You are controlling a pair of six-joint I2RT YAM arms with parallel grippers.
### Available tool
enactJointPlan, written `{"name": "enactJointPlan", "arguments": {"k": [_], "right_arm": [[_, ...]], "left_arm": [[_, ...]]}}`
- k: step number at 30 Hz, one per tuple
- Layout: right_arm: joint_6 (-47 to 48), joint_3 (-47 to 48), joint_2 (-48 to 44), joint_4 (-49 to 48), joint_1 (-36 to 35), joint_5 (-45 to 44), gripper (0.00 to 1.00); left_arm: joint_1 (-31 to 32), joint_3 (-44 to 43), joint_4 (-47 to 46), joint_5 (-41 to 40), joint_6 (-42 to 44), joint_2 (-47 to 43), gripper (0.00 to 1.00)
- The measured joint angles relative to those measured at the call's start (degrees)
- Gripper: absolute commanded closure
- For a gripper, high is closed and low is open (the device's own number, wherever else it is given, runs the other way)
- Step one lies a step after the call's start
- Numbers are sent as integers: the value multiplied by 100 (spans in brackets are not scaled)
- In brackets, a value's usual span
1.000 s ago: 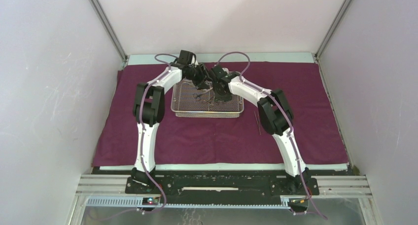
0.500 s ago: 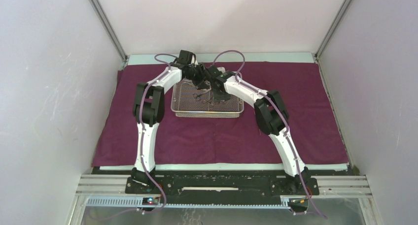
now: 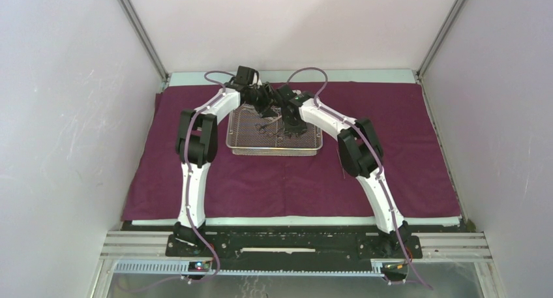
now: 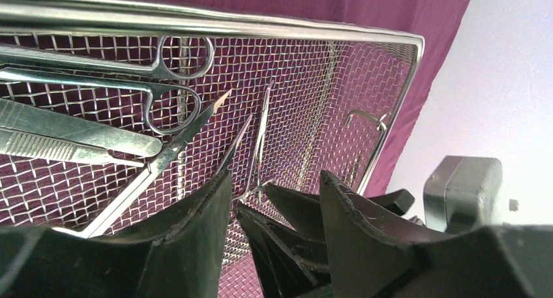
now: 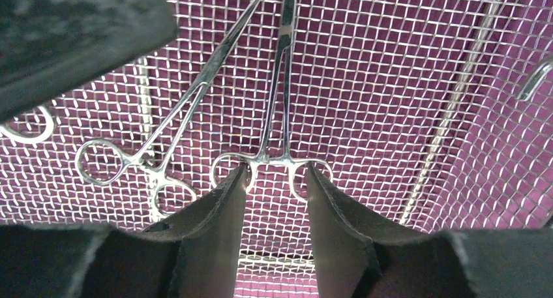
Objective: Open and lay out the surgical kit
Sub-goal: Pick up the medical item from the container.
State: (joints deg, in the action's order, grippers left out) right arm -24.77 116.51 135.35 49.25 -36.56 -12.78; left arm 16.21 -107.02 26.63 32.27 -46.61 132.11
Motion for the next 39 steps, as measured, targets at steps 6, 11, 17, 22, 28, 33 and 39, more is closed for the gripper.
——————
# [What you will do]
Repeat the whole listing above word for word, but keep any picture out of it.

# [Written solution]
You are controlling a pair of six-joint I2RT YAM arms with parallel grippers.
### Available tool
enactJointPlan, written `{"name": "enactJointPlan", "arguments": {"k": [_], "right_arm": [[_, ...]], "left_arm": [[_, ...]]}}`
- k: step number at 30 Hz, one per tuple
- Layout: right_arm: joint_6 (-47 to 48), joint_3 (-47 to 48), joint_2 (-48 to 44), joint_4 (-49 to 48), joint_1 (-36 to 35), joint_5 (-45 to 44), gripper (0.00 to 1.00); left_arm: joint_1 (-31 to 32), joint_3 (-44 to 43), joint_4 (-47 to 46), joint_5 (-41 to 40), joint_6 (-42 to 44), joint_2 (-47 to 43), gripper (0.00 to 1.00)
- The measured joint angles relative to those measured at the call's start (degrees)
- Gripper: absolute commanded closure
- For a gripper, high is closed and low is open (the device's own number, wherever else it is given, runs the other way)
- Step one lies a step after the call's start
- Numbers are sent as integers: the value multiplied by 100 (spans in brackets are not scaled)
- In brackets, a value's usual span
1.000 s ago: 
0.500 s ago: 
now: 
now: 
now: 
Objective: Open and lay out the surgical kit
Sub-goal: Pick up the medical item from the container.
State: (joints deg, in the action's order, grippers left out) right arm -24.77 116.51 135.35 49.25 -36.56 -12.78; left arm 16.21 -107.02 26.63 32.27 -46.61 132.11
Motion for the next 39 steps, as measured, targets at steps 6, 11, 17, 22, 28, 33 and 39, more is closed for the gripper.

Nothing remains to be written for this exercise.